Lista de cadenas unicode

If I have a list of unicode strings

lst = [ u"aaa", u"bbb", u"foo", u"bar", ... u"baz", u"zzz" ]

is it necessary to write a prefix u before every string? Can I make a construction that says that every element of lst will be unicode string and then write it without u ¿prefijo?
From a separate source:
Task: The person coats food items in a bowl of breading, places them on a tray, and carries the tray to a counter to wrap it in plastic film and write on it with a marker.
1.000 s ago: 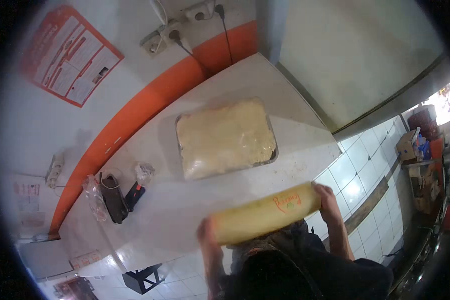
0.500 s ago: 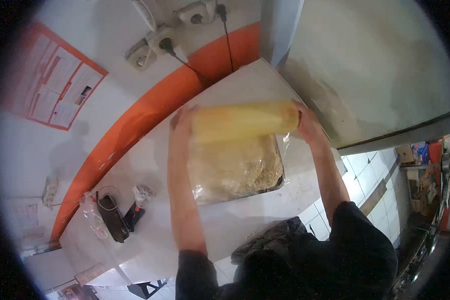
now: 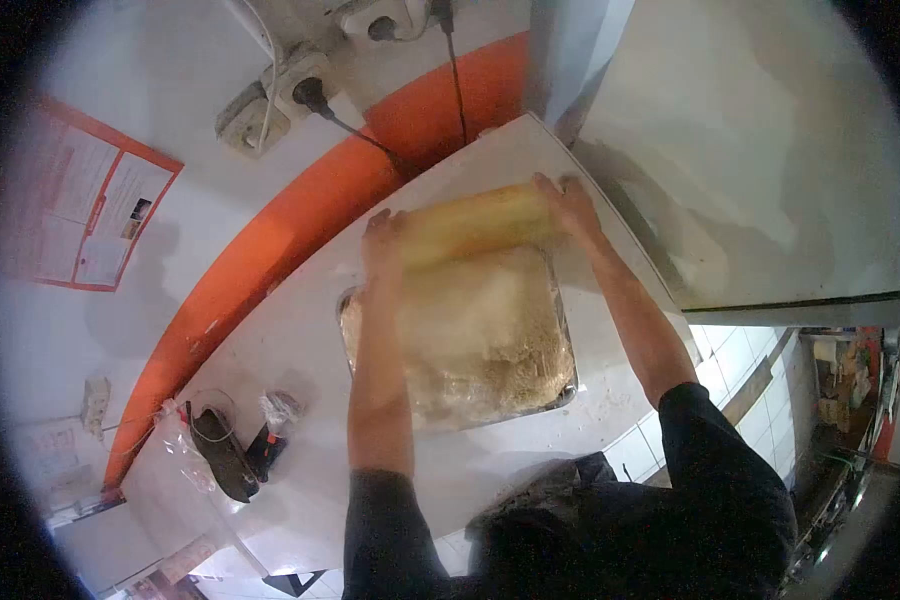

preguntado el 01 de febrero de 12 a las 14:02

This depends on you using Python 2 or Python 3. -

Estoy usando Python 2.7.2+, but if you know the answer for both it could be useful for future. -

In Python 3.x all strigns are unicode by default, and any channel dealing with text I/O (files, database, printing) either require an explcit encoding or use the system wide encoding by default. -

2 Respuestas

In Python 2.7 (also Python 2.6) you can make unicode literals the default for a module:

from __future__ import unicode_literals

You must include the import at the top of the file, and it then applies to all string literals in the file. Use a b prefix to force byte strings:

>>> from __future__ import unicode_literals
>>> "sss"
u'sss'
>>> b"x"
'x'

Respondido 01 Feb 12, 18:02

If your intention is to convert a set of standard strings to unicode, you could map that function onto your list:

lst = ["aaa", "bbb", "ccc"]
map(unicode, lst)

Lo que da

[u"aaa", u"bbb", u"ccc"]

Si acaso lst contains a non ASCII character string, you'll have to prefix that particular string with the u. If you don't, you'll get this error on the conversion:

lst = ["\xe4"]
map(unicode,lst)

Traceback (most recent call last):
  File "<stdin>", line 1, in <module>
UnicodeDecodeError: 'ascii' codec can't decode byte 0xe4 in position 0: ordinal not in range(128)

As noted in the comments, this answer is different for Python 2.x or 3.x. In Python 3, everything changes:

Everything you thought you knew about binary data and Unicode has changed. Python 3.0 uses the concepts of text and (binary) data instead of Unicode strings and 8-bit strings. All text is Unicode; however encoded Unicode is represented as binary data. The type used to hold text is str, the type used to hold data is bytes. The biggest difference with the 2.x situation is that any attempt to mix text and data in Python 3.0 raises TypeError, whereas if you were to mix Unicode and 8-bit strings in Python 2.x, it would work if the 8-bit string happened to contain only 7-bit (ASCII) bytes, but you would get UnicodeDecodeError if it contained non-ASCII values. This value-specific behavior has caused numerous sad faces over the years.

Respondido 01 Feb 12, 19:02

I'd like to use only some better declaration that saves me typing. something like lst = u["aaa", "bbb", "ccc"] which would tell that every string in lst is unicode. - xralf

-1 for not knowing about unicode encodings ,and thinking that "ASCII is OK"- please read joelonsoftware.com/articles/Unicode.html - jsbueno

@jsbueno - Nowhere did I say that the default Python 2.x encoding (ASCII) is "OK". I simply stated a quick and dirty method for converting the OP's list of what looked to be only ASCII encodings into the unicode representation with the explicit ASCII encoding. Is it what he wanted? I'm not entirely sure as he didn't specify the encoding he wanted, so I took a guess. To add value to this site, if you feel that a detailed explanation about the different encodings is needed, please provide it in another answer! - Enganchado

No es la respuesta que estás buscando? Examinar otras preguntas etiquetadas or haz tu propia pregunta.